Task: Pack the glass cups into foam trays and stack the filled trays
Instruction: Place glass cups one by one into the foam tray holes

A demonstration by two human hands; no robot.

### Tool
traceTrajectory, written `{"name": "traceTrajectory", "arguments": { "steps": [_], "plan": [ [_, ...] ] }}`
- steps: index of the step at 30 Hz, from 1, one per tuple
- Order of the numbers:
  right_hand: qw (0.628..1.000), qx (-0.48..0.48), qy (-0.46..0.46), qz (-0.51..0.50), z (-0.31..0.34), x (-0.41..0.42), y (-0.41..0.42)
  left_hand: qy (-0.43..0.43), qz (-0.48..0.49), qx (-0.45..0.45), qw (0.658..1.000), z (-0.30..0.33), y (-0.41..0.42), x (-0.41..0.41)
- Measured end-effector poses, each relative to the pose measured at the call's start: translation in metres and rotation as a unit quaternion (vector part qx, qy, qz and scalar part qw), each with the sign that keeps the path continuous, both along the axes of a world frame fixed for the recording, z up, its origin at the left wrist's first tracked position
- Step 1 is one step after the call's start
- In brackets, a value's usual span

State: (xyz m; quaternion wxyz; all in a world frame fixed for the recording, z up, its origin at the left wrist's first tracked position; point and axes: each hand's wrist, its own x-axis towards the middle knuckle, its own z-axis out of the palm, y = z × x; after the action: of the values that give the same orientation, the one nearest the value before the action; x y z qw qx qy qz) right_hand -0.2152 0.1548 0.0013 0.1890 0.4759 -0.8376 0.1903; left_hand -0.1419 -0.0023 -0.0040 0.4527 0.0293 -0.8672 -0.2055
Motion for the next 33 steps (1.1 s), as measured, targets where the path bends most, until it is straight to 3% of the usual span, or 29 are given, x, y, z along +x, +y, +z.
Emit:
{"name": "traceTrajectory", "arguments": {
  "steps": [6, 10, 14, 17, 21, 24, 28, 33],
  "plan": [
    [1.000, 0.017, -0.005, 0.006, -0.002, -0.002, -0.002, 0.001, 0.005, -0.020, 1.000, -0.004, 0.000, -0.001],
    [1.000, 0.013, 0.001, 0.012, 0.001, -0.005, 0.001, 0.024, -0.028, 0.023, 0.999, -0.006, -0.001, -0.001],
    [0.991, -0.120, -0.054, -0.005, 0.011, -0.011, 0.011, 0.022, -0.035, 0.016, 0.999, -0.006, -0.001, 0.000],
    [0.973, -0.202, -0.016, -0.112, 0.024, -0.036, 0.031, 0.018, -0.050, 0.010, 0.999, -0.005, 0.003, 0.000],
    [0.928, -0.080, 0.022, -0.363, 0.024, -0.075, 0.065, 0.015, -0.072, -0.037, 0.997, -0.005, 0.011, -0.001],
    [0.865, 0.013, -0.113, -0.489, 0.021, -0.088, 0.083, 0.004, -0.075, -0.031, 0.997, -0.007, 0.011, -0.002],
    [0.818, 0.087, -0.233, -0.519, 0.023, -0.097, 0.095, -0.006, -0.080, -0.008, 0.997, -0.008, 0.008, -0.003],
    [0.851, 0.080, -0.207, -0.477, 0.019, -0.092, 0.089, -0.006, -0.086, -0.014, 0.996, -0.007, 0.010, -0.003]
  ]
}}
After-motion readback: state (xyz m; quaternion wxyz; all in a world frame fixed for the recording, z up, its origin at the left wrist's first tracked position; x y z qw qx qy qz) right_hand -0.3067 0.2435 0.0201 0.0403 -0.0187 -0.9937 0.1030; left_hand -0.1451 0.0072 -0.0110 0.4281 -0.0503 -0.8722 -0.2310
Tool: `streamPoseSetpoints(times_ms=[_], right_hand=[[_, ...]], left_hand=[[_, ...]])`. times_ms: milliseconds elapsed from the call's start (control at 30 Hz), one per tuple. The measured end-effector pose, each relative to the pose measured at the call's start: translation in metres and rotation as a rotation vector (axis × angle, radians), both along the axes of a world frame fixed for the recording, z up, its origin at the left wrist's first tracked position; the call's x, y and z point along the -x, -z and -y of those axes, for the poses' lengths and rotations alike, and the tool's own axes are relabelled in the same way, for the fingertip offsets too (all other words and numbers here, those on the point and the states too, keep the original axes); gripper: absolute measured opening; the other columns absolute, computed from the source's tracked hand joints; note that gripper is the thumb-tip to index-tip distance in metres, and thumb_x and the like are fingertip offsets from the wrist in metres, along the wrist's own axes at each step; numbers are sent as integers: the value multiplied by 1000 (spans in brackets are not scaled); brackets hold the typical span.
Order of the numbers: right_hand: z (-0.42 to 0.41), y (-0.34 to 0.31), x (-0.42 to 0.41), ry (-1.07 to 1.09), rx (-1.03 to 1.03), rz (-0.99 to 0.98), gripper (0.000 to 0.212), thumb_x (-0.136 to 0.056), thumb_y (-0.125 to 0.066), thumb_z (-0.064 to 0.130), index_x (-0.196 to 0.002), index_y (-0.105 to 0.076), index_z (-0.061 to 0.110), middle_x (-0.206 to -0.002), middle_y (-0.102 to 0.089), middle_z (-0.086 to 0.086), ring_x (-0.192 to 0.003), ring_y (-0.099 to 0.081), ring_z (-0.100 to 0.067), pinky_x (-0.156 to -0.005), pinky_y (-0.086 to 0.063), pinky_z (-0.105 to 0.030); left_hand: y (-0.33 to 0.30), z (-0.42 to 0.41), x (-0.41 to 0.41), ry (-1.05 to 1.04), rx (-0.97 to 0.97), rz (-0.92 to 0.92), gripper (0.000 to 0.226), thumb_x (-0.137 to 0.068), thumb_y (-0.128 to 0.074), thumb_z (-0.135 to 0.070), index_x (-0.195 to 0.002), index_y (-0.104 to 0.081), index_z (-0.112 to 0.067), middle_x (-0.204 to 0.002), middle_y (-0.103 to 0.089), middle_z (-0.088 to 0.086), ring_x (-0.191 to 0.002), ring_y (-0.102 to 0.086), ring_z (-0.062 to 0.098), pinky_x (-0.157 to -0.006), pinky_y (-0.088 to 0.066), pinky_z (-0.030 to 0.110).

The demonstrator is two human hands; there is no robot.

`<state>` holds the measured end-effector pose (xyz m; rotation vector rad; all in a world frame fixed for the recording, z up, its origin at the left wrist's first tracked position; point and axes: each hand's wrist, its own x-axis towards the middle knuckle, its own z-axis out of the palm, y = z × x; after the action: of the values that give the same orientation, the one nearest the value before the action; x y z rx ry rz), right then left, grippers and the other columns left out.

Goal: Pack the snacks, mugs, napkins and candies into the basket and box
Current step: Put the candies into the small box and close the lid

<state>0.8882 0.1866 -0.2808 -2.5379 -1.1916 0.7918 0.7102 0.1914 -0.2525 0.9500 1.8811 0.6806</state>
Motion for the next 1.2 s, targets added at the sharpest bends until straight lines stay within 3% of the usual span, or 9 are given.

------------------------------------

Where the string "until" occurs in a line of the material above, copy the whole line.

Motion for the next 33 steps (1.1 s), as measured, targets where the path bends most, until it is straight to 3% of the usual span, or 29 are given, x, y, z along +x, +y, +z.
Motion for the next 1.2 s, targets added at the sharpest bends until straight lines stay within 3% of the usual span, or 9 are given.

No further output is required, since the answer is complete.